Effect of television

It might be the ‘Superman’ effect of television — which is where heroes are seen in action most often. No one expects Kohli to catch bullets in his teeth or clear a building in a single leap, but cricketers tend to merge in the imagination with the superheroes.

Television injects players with an ‘otherness’ that distances them from reality in viewers’ minds. It is easy to forget that they are human, and, as Kohli himself pointed out echoing Shylock unknowingly, they bleed when they are cut.

Those who play all three formats are triply handicapped. They have to acclimatise not only to the conditions but to the different approaches the formats demand.

Acclimatisation seems to be a bad word in today’s cricket administration. In 1971, India had eight first class matches before their first Test in England, ahead of their first series win there. In 2014 that had been reduced to two.

Test matches are played back to back, which means that recovery from either injury or poor form is virtually impossible.
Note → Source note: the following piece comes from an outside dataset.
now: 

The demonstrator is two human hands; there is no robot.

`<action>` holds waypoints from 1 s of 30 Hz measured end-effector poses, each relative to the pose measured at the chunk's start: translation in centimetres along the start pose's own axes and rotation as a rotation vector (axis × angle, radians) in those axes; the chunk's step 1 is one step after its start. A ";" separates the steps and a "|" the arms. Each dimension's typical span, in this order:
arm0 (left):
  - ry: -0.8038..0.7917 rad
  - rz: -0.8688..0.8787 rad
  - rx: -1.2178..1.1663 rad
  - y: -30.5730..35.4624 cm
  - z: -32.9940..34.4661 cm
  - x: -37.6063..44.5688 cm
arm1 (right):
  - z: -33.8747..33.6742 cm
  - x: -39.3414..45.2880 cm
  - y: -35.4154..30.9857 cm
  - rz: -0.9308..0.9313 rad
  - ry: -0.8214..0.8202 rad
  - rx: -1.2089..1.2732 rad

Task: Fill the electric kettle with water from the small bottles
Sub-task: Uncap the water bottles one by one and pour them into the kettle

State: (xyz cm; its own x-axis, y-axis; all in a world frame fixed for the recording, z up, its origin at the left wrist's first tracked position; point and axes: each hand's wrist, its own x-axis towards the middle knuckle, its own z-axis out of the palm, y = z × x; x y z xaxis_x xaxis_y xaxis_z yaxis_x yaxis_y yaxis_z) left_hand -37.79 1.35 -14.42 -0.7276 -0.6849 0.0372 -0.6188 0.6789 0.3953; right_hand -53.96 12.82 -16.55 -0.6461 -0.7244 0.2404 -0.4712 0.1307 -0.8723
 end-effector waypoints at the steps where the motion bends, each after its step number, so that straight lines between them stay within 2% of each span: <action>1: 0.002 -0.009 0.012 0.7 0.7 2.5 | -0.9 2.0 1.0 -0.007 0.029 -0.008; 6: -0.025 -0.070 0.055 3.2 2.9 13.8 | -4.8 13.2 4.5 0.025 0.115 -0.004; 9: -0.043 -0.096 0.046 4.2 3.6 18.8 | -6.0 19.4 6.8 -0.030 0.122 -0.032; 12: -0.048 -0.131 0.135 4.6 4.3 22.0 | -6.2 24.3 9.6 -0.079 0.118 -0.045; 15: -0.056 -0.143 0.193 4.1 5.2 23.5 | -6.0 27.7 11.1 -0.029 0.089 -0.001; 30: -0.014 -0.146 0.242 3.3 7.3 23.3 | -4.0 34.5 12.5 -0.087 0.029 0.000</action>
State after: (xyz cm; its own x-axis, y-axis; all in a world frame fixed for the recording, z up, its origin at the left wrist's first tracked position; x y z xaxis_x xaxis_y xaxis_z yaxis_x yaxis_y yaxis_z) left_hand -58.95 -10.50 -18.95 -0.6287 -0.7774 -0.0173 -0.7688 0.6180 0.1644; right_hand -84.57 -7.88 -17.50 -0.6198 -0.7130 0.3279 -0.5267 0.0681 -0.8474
Hence the vital importance of the first Test in a series, which India have tended to lose when playing away.

By the time the team finds its feet, the series is over; certainly these days when the five-match series is going the way of the black rhino and other animals facing extinction.

Lack of time to acclimatise is seldom the only reason for a team’s defeat, but it is a contributory factor, and in India’s case, has been largely responsible for its poor away record even in the Tendulkar Era which ended with no series wins in either Australia or South Africa.

Last month, England arrived in Australia three weeks ahead of the first Ashes Test, and still lost the first three Tests. Acclimatisation-deniers will see that as proof that familiarisation is no guarantee of success while the opposite camp will take that as further evidence of the greater need for it.

Before his first tour of England, Bishan Bedi was advised by Frank Worrell never to “sit on the grass”, a practice common at Indian grounds. Today’s players don’t need such advice. They are widely travelled, familiar with the opposition and know how to look after themselves. Yet a few more days getting acclimatised to the weather, the pitches and crowds would have been a great help.